A new reconstruction of Phanerozoic Earth evolution: Toward a big-data approach to global paleogeography

Abstract

Reliable reconstruction of global paleogeography through deep geologic time provides a key surface boundary condition for investigating many first-order Earth system and geodynamic processes such as climate change, geomagnetic field stability, regional geological and tectonic history, and biological evolution. Over the past decade, the development of the GPlates software led to a resurgence of community efforts in creating state-of-the-art plate tectonic models that integrate paleomagnetic, geological, and paleontological datasets, resulting in a plethora of reconstruction models. In this paper, we briefly review the strengths and weaknesses of existing global models, which depict alternative and sometimes contradictory tectonic scenarios.
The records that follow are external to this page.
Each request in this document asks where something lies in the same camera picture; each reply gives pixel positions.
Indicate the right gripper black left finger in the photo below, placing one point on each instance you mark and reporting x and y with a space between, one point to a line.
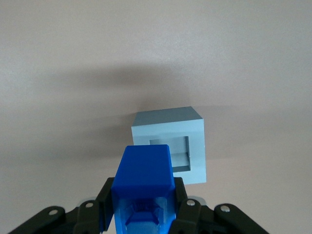
73 219

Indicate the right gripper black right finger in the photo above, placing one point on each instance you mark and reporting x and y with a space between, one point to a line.
207 221

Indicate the blue plastic part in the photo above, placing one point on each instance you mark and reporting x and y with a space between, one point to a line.
143 170

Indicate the gray square base block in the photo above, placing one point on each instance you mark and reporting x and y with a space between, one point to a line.
197 151

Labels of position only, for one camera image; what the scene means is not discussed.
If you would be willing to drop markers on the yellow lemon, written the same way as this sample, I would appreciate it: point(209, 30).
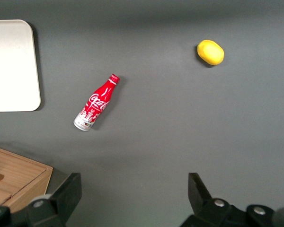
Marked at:
point(210, 52)

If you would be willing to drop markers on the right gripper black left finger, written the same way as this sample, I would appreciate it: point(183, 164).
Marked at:
point(66, 196)

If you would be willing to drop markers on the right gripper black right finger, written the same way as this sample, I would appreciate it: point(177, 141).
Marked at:
point(198, 196)

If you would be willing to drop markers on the wooden drawer with box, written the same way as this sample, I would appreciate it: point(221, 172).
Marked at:
point(19, 172)

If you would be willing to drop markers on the wooden drawer cabinet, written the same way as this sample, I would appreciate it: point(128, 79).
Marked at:
point(46, 179)

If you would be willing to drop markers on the beige plastic tray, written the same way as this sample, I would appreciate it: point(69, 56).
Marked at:
point(11, 66)

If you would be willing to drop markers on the red Coca-Cola bottle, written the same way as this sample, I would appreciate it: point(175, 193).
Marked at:
point(97, 104)

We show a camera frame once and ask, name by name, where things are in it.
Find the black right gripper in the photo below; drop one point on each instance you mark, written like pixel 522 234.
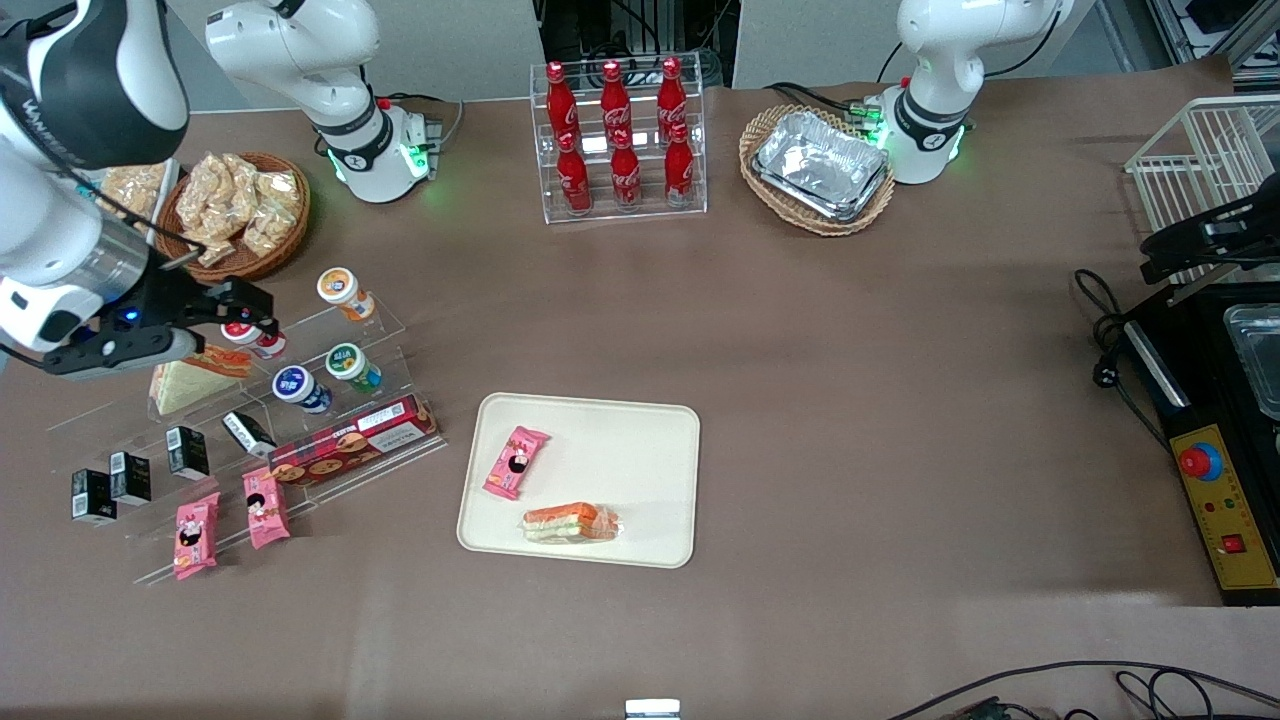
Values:
pixel 168 298

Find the triangle sandwich orange filling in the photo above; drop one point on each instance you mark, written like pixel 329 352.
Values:
pixel 570 524

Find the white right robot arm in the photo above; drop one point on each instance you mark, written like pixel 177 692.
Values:
pixel 300 50

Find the wrapped triangle sandwich white bread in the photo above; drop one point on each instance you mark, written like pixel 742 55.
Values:
pixel 190 385

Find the white rectangular snack tray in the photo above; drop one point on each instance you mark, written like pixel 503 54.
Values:
pixel 168 200

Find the cream plastic serving tray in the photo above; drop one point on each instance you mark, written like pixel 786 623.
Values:
pixel 620 450

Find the aluminium foil tray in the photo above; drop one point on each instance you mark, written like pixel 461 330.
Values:
pixel 820 155
pixel 850 212

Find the red lid drink bottle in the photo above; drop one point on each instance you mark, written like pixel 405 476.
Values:
pixel 258 345

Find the clear bag beige snacks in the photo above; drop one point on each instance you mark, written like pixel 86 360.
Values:
pixel 278 188
pixel 205 190
pixel 210 245
pixel 268 228
pixel 135 190
pixel 243 195

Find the dark brown wicker basket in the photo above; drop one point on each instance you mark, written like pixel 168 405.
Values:
pixel 290 240

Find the blue lid yogurt cup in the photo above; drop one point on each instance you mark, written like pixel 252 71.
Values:
pixel 298 387

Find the orange lid drink bottle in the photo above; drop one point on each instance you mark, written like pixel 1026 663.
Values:
pixel 343 290

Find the green lid drink bottle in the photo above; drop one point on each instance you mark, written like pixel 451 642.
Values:
pixel 350 365

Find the small black carton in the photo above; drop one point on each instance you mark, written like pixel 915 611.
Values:
pixel 248 433
pixel 131 478
pixel 188 452
pixel 93 497

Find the clear acrylic tiered shelf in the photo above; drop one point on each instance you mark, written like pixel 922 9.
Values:
pixel 390 345

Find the red cookie box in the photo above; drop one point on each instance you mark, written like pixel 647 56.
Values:
pixel 350 442

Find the pink snack packet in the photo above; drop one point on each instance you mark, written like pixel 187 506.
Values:
pixel 267 508
pixel 196 536
pixel 517 463

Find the red cola bottle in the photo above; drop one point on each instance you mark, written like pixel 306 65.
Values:
pixel 560 100
pixel 574 180
pixel 679 170
pixel 615 100
pixel 671 95
pixel 626 175

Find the clear acrylic bottle rack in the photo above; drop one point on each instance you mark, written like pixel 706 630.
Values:
pixel 690 205

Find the light woven wicker basket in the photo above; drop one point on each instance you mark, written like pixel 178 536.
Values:
pixel 760 130

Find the brown table cover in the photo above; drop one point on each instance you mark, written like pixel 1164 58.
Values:
pixel 900 400

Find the black sealing machine yellow panel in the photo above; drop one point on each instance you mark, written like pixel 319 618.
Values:
pixel 1200 340

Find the red emergency stop button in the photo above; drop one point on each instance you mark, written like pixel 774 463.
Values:
pixel 1200 461

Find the foil container in machine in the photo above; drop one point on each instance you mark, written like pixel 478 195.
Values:
pixel 1258 350

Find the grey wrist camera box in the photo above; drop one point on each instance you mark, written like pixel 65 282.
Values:
pixel 120 355

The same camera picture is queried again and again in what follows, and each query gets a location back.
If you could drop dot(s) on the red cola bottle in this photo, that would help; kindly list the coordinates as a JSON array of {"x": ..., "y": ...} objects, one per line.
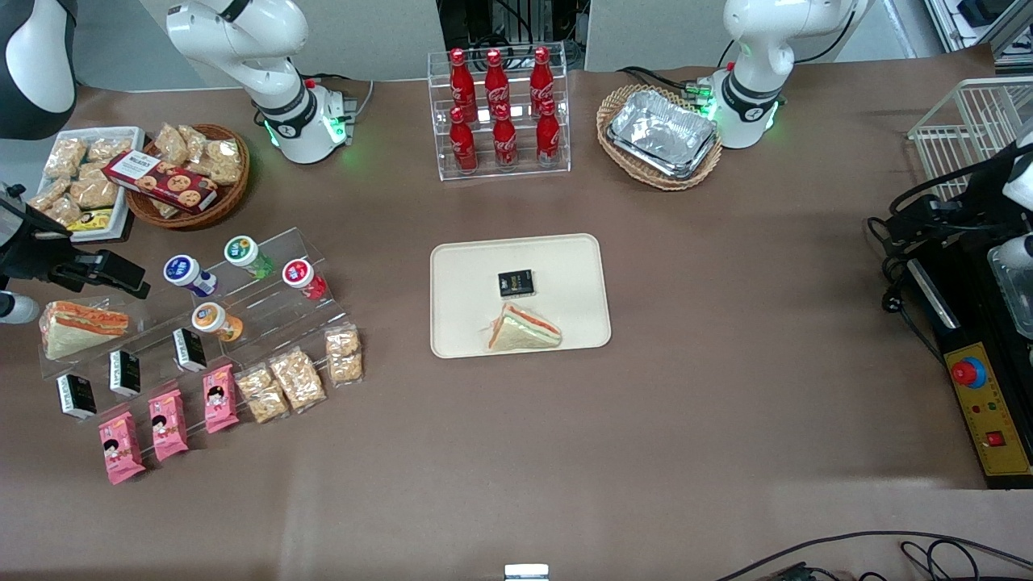
[
  {"x": 504, "y": 141},
  {"x": 548, "y": 137},
  {"x": 496, "y": 81},
  {"x": 541, "y": 79},
  {"x": 462, "y": 145},
  {"x": 462, "y": 81}
]

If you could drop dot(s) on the beige plastic tray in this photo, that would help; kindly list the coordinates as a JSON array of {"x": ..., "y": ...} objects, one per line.
[{"x": 565, "y": 266}]

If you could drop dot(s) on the light wicker basket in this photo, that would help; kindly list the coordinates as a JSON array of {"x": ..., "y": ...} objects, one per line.
[{"x": 621, "y": 97}]

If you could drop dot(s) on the red cookie box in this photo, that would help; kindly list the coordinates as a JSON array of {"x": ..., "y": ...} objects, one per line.
[{"x": 161, "y": 181}]

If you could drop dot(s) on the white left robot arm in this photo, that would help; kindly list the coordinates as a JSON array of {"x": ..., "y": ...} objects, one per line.
[{"x": 746, "y": 105}]

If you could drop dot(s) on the red emergency stop button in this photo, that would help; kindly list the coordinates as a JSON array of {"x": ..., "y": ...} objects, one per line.
[{"x": 967, "y": 373}]

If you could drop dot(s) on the pink snack pack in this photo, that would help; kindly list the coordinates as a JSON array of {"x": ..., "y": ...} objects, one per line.
[
  {"x": 169, "y": 425},
  {"x": 220, "y": 399},
  {"x": 121, "y": 448}
]

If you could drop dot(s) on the clear plastic container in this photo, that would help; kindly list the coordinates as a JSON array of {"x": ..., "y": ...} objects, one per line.
[{"x": 1015, "y": 290}]

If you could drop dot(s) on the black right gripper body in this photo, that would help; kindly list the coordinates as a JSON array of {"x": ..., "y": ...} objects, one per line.
[{"x": 26, "y": 246}]

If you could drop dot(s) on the black machine base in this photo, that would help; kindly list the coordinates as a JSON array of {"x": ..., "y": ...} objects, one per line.
[{"x": 968, "y": 323}]

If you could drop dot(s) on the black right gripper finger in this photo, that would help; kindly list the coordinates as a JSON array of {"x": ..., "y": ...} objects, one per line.
[
  {"x": 117, "y": 273},
  {"x": 77, "y": 280}
]

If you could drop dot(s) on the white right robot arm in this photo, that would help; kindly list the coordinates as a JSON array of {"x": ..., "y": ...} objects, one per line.
[{"x": 299, "y": 121}]

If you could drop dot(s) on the clear acrylic stepped display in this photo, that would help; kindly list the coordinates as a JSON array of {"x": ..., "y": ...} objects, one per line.
[{"x": 274, "y": 311}]

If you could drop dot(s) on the purple gum bottle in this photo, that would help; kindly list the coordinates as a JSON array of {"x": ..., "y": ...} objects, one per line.
[{"x": 182, "y": 270}]

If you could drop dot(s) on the orange gum bottle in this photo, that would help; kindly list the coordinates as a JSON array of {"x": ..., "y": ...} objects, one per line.
[{"x": 210, "y": 317}]

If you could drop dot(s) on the yellow snack pack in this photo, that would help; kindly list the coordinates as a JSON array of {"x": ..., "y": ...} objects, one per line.
[{"x": 90, "y": 220}]

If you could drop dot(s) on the clear rice cracker pack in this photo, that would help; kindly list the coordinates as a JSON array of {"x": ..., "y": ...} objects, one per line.
[
  {"x": 222, "y": 161},
  {"x": 298, "y": 379},
  {"x": 171, "y": 144},
  {"x": 63, "y": 212},
  {"x": 344, "y": 353},
  {"x": 94, "y": 192},
  {"x": 47, "y": 195},
  {"x": 262, "y": 395},
  {"x": 109, "y": 148},
  {"x": 195, "y": 139},
  {"x": 64, "y": 157}
]

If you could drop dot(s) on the small white device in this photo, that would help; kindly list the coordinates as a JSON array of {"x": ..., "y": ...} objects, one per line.
[{"x": 526, "y": 573}]

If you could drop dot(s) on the clear acrylic bottle rack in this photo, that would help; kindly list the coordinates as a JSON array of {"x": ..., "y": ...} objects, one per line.
[{"x": 520, "y": 171}]

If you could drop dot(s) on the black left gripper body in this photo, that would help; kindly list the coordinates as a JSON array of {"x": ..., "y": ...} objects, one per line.
[{"x": 965, "y": 203}]

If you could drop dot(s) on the red gum bottle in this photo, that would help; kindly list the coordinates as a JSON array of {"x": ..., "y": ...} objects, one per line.
[{"x": 300, "y": 274}]

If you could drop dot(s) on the black equipment rack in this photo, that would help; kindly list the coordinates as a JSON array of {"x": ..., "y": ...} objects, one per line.
[{"x": 484, "y": 24}]

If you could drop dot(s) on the small black box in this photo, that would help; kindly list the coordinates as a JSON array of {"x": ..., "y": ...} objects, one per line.
[
  {"x": 516, "y": 283},
  {"x": 190, "y": 350},
  {"x": 125, "y": 373},
  {"x": 77, "y": 397}
]

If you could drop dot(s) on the yellow control panel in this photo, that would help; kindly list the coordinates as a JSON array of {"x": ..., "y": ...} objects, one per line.
[{"x": 997, "y": 411}]

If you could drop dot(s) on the wrapped triangle sandwich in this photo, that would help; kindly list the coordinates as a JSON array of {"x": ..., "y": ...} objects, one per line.
[
  {"x": 77, "y": 331},
  {"x": 520, "y": 332}
]

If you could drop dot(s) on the green gum bottle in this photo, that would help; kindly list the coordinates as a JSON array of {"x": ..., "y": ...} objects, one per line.
[{"x": 242, "y": 252}]

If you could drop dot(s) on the aluminium foil tray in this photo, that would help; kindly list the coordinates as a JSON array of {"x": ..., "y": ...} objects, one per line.
[{"x": 662, "y": 129}]

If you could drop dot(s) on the white rectangular tray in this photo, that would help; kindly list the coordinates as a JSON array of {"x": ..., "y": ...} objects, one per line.
[{"x": 121, "y": 133}]

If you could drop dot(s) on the brown wicker basket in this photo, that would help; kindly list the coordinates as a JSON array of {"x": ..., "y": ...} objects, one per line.
[{"x": 230, "y": 198}]
We then provide an overview of the general procedure in our construction of a revised Phanerozoic global paleogeographic model, including (1) evaluation of the paleomagnetic data that quantitatively dictate continental paleolatitudes and orientations, (2) selection of reference frames in which continents were positioned, and (3) calibration of continental longitudes in deep time. We update the apparent polar wander paths (APWPs) of the major continents using a recently developed weighted running mean approach, which rectifies two major issues with the conventional running mean approach regarding missing paleopoles in age windows and the enforced assumption of the Fisherian distribution. We re-evaluate the Phanerozoic continental reconstructions in a paleomagnetic framework using the updated APWPs, and calibrate continental paleolongitudes following the extended orthoversion hypothesis by placing the centroids of supercontinents Rodinia and Pangea 90° apart, with that of Rodinia at ∼90°E. We emphasize that the resulting global model is not intended to provide solutions to all global tectonic issues throughout the entire Phanerozoic Eon. Rather, we present our results as one viable model of Phanerozoic tectonic history which, like many existing interpretations, is built upon our understanding of the paleomagnetic, geological, and paleontological observations. Our goals are for this study to highlight the fundamental differences between reconstruction models and to serve as a starting point for future studies to fill key data gaps and test alternative hypotheses and tectonic scenarios.